■ **Task**:
Your answer must be a single number: the count of lines in the records below that include the string "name".
+---+
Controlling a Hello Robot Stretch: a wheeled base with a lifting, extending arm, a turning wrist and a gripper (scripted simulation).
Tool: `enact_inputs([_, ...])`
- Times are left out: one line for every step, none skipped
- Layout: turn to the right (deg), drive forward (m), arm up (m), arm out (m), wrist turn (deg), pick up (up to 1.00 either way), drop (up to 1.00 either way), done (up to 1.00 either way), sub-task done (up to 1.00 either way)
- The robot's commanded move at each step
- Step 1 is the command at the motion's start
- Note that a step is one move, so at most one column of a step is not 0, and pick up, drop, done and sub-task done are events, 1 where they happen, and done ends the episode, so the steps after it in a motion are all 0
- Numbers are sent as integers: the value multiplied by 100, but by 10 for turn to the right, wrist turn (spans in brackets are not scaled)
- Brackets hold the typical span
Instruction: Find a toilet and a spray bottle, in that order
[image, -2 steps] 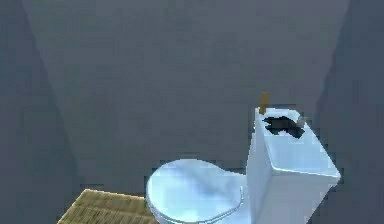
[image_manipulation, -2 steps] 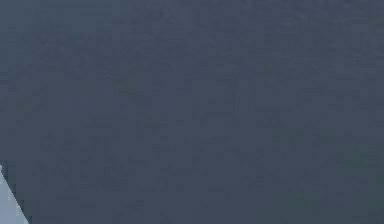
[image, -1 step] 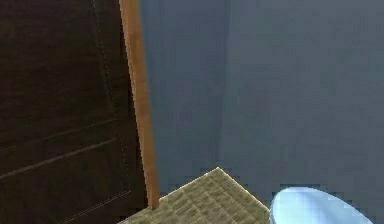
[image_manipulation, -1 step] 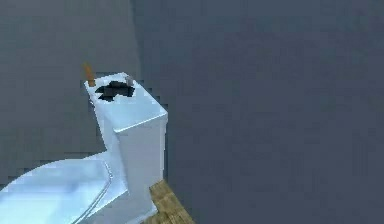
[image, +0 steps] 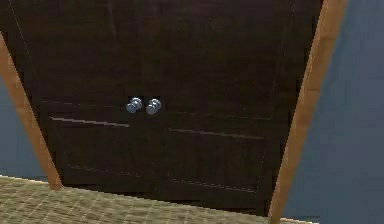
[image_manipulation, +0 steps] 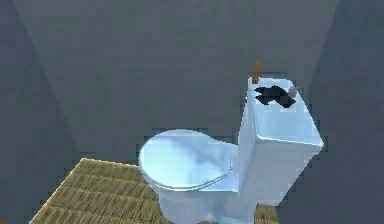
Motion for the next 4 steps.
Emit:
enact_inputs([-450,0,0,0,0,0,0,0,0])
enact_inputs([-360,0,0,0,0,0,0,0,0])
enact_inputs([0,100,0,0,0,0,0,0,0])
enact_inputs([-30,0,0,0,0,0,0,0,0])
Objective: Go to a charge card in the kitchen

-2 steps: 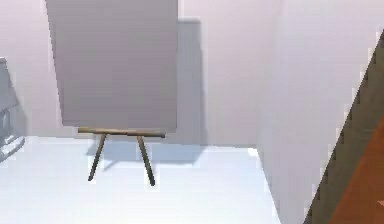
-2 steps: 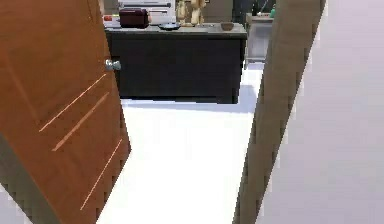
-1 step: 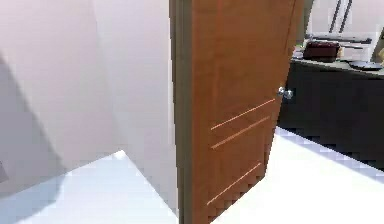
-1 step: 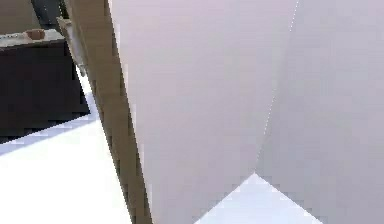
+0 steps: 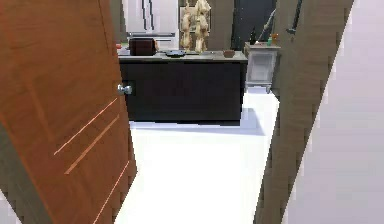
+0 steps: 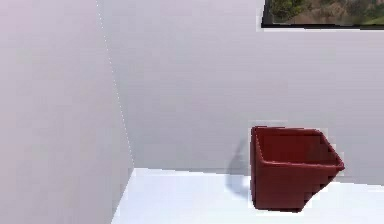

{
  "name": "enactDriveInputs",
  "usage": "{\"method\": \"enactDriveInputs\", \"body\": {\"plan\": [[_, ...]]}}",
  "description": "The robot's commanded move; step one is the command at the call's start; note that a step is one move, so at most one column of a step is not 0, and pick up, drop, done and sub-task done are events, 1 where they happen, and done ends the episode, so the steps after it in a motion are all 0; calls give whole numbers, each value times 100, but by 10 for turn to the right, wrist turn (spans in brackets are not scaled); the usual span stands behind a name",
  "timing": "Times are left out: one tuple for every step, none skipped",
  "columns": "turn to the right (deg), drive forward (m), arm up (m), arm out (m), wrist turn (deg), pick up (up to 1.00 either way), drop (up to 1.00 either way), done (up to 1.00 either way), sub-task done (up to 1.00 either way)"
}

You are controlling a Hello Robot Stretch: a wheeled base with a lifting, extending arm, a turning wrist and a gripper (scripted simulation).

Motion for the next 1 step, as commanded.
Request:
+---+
■ **Your response**:
2